In order to qualify for SSI benefits, a claimant must demonstrate that he or she is "disabled" within the meaning of the Social Security Act. The Social Security Act defines a "disability" as the "inability to engage in any substantial gainful activity by reason of any medically determinable physical or mental impairment which can be expected to result in death or which has lasted or can be expected to last for a continuous period of not less than 12 months." 42 U.S.C. § 423(d)(1)(A). The impairment must be severe enough to prevent the claimant from performing not only his past work, but also any substantial gainful work existing in the national economy. 42 U.S.C. § 423(d)(2)(A); 20 C.F.R. § 401.1560(c)(1).

An applicant's impairment is evaluated under a five-step analysis set forth in the regulations promulgated under the statute. 20 C.F.R. § 404.1520. The First Circuit has described the analytical sequence as follows:

First, is the claimant currently employed? If he is, the claimant is automatically considered not disabled.

Second, does the claimant have a 'severe impairment' . . . mean[ing] an impairment 'which significantly limits his or her mental capacity to perform basic work-related functions[?]' If the claimant does not have an impairment of at least this degree of severity, he is automatically considered not disabled.

Third, does the claimant have an impairment equivalent to a specific list of impairments contained in Appendix 1 [of the Social Security regulation]? If the claimant has an impairment of so serious a degree of severity, the claimant is automatically found disabled . . . . If, however, his ability to perform basic work-related functions is impaired significantly (test 2) but there is no 'Appendix 1' impairment (test 3), the [ALJ] goes on to ask the fourth question:

Fourth, does the claimant's impairment prevent him from performing work of the sort he has done in the past?
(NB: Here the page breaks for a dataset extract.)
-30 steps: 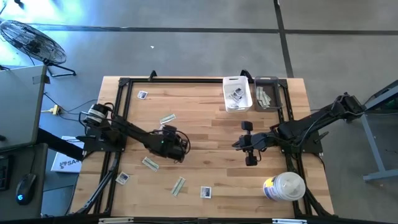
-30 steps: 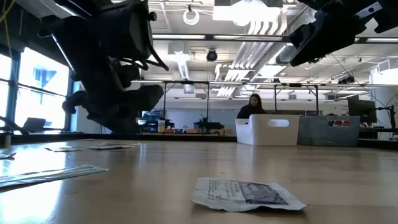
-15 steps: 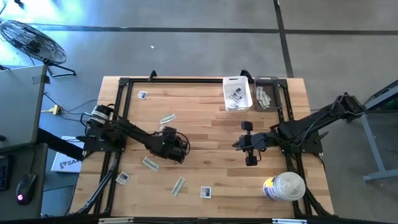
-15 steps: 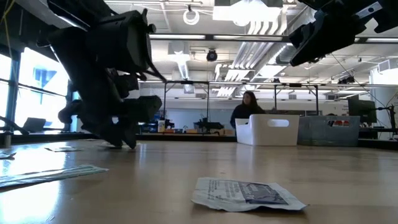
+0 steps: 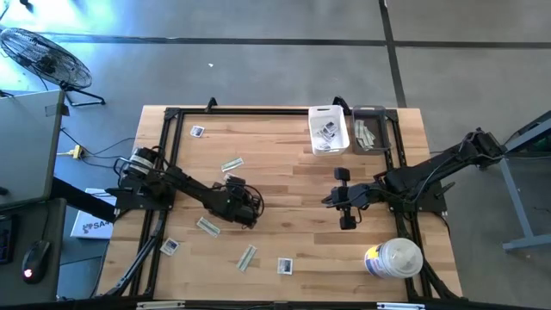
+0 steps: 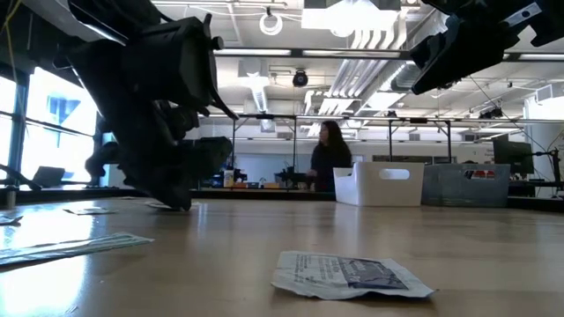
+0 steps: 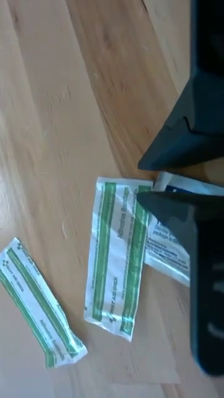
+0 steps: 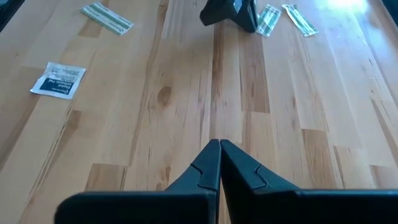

If not, he is not disabled. If so, the agency asks the fifth question.

Fifth, does the claimant's impairment prevent him from performing other work of the sort found in the economy? If so, he is disabled; if not, he is not disabled.
Goodermote v. Sec'y of Health and Human Servs., 690 F.2d 5, 6-7 (1st Cir. 1982).

The burden of proof is on the applicant as to the first four inquiries. See 42 U.S.C. § 423(d)(5)(A) ("An individual shall not be considered to be under a disability unless he furnishes such medical and other evidence of the existence thereof as the [ALJ] may require."). At the fifth step of the analysis, the burden shifts to the Commissioner to show that the claimant is capable of performing jobs available in the national economy. See Goodermote, 690 F.2d at 7. In making that determination, the ALJ must assess the claimant's residual functional capacity in combination with vocational factors, including the claimant's age, education, and work experience. 20 C.F.R. § 404.1560(c).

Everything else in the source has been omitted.